### TASK BRIEF
Beneath this instruction is a block of data; output from it exactly the lines that run from the one containing "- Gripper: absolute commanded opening" through the one containing "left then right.", inclusive.

------

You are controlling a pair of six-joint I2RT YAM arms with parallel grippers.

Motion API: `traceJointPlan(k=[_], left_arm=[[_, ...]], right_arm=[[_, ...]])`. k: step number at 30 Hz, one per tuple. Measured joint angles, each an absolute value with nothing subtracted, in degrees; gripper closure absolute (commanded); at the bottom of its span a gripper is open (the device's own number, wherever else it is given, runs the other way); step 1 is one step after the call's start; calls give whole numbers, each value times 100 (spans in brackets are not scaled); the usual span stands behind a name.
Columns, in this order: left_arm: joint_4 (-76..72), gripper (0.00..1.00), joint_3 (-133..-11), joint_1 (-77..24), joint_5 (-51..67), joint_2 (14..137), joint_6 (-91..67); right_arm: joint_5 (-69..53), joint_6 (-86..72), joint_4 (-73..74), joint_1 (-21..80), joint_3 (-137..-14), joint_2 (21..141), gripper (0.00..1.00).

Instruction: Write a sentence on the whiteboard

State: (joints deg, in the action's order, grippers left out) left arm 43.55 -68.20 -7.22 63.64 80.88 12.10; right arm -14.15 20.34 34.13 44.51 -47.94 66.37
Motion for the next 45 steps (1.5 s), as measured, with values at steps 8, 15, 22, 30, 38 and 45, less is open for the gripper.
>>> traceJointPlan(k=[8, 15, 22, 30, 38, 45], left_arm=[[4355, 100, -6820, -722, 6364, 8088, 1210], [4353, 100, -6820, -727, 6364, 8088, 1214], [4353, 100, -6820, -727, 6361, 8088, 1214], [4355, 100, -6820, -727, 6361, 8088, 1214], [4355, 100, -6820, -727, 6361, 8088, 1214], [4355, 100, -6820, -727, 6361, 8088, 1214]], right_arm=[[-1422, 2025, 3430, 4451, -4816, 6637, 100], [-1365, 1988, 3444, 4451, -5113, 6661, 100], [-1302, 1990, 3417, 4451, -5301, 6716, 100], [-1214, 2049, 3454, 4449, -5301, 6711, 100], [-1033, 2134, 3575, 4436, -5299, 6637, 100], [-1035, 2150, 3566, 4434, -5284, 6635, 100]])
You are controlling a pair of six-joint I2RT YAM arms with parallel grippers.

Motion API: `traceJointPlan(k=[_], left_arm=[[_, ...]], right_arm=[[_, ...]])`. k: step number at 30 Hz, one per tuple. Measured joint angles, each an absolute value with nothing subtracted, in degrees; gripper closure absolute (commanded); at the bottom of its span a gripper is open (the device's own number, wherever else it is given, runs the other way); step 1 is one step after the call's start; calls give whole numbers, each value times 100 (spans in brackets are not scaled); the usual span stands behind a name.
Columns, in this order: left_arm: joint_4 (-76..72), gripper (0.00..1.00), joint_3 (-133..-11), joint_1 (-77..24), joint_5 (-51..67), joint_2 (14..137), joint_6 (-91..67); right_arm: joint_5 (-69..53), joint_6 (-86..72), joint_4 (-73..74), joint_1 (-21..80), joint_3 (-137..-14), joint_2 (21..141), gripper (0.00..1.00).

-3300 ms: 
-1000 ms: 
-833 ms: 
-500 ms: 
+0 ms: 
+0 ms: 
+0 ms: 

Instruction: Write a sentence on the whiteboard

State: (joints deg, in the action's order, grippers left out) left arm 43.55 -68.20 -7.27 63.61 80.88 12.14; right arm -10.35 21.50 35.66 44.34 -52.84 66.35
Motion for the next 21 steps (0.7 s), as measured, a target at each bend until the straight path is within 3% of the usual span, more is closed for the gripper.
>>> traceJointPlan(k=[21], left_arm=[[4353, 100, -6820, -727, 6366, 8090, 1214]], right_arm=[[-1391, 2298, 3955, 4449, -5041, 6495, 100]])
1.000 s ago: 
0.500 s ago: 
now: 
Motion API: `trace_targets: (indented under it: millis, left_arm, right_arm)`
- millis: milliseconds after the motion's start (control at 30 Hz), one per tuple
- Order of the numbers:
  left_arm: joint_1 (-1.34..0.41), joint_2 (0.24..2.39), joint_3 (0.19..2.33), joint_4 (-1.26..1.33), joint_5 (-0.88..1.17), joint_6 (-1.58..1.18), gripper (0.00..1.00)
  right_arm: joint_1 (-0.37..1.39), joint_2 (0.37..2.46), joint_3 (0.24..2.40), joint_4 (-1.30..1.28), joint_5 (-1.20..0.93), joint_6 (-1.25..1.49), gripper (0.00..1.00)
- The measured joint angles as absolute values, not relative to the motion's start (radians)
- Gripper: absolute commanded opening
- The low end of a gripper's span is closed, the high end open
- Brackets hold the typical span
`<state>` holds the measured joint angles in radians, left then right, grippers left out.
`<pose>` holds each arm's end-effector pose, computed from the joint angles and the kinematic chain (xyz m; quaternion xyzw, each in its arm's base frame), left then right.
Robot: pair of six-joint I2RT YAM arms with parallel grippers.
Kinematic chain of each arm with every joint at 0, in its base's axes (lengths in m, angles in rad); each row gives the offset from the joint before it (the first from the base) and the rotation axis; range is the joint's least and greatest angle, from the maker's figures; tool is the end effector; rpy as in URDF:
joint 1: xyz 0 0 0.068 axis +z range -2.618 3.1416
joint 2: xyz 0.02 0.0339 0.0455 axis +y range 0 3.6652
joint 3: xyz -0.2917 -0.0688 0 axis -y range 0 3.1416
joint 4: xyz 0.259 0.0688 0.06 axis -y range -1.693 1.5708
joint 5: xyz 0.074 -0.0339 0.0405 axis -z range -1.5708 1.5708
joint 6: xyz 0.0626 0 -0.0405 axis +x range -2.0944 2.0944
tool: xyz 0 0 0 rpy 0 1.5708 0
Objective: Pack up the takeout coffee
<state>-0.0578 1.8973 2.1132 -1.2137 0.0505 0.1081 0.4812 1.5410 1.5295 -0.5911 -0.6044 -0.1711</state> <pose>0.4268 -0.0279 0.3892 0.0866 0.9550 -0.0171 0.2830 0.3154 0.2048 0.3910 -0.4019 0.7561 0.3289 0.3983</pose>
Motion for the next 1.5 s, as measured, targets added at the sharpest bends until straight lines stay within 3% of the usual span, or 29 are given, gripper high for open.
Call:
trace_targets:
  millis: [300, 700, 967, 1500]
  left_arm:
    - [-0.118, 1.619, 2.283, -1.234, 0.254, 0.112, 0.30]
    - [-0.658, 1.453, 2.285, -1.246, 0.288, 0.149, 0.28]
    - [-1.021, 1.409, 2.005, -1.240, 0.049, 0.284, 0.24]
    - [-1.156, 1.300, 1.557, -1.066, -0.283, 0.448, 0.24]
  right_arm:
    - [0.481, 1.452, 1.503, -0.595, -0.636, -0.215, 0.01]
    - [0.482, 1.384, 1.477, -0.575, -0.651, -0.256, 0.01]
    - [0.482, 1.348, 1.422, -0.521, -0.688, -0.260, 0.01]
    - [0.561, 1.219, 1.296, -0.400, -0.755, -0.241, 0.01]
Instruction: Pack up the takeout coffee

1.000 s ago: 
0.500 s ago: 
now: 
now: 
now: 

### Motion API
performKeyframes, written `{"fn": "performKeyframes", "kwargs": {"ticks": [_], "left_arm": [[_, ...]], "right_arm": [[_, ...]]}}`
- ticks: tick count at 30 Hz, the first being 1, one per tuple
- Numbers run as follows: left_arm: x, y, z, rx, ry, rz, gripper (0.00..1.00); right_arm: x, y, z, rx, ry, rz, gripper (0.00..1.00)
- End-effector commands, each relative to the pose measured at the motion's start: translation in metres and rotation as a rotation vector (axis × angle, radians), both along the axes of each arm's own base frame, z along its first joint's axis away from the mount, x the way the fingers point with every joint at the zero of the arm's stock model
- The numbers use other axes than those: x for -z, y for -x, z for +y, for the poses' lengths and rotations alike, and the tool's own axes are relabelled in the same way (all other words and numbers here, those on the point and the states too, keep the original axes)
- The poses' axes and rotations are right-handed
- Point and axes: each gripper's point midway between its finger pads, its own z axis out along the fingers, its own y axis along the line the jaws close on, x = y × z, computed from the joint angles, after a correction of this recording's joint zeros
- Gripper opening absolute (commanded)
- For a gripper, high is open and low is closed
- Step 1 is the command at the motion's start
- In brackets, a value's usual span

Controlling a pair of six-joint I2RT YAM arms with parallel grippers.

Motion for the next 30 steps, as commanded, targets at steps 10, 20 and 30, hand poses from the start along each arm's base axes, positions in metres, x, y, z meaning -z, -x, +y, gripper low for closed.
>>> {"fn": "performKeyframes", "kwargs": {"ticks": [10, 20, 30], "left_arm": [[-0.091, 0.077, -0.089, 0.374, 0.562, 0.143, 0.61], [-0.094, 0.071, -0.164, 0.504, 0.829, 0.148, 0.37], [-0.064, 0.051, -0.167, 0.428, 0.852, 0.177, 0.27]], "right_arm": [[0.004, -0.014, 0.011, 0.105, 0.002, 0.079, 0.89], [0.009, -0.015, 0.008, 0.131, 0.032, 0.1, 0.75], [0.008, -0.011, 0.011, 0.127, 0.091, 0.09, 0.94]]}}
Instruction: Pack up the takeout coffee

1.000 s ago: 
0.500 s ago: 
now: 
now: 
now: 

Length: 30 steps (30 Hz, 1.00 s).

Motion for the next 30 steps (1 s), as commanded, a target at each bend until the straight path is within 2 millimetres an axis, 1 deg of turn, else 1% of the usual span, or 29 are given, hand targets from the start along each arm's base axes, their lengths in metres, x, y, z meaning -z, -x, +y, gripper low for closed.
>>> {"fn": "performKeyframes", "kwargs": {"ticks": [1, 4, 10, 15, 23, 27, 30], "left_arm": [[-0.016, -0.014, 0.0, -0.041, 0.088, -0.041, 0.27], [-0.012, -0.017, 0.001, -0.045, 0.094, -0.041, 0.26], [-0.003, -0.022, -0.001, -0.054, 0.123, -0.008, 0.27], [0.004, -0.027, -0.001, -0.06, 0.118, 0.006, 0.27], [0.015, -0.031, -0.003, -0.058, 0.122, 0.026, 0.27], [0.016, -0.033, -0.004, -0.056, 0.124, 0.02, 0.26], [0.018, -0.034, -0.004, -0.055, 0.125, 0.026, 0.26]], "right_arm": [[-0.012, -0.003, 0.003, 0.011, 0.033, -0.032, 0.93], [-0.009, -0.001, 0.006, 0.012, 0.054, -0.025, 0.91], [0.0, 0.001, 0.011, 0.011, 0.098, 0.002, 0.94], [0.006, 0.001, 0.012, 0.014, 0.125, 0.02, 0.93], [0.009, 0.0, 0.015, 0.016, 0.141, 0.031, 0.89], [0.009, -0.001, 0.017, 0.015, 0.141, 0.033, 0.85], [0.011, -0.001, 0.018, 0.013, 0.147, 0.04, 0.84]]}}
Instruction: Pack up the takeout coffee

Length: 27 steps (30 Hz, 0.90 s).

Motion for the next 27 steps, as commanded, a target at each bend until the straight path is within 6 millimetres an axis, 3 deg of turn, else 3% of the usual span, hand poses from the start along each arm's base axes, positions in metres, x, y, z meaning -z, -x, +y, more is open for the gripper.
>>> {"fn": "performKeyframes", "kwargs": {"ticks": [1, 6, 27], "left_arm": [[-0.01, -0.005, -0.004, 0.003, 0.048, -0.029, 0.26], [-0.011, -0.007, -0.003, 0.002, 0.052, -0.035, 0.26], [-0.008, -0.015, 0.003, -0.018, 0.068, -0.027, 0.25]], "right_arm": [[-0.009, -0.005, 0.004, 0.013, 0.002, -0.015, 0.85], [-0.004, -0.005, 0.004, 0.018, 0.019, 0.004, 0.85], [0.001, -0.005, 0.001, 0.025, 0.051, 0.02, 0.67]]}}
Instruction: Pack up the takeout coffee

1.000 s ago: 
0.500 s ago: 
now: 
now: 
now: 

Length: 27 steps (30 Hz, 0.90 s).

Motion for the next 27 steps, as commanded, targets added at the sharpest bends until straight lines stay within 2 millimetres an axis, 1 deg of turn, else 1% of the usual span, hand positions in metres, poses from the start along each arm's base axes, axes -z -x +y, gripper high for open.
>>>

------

### RESULT OF THIS EXERCISE
- Gripper: absolute commanded opening
- The low end of a gripper's span is closed, the high end open
- Brackets hold the typical span
`<state>` holds the measured joint angles in radians, left then right, grippers left out.
`<pose>` holds each arm's end-effector pose, computed from the joint angles and the kinematic chain (xyz m; quaternion xyzw, each in its arm's base frame), left then right.

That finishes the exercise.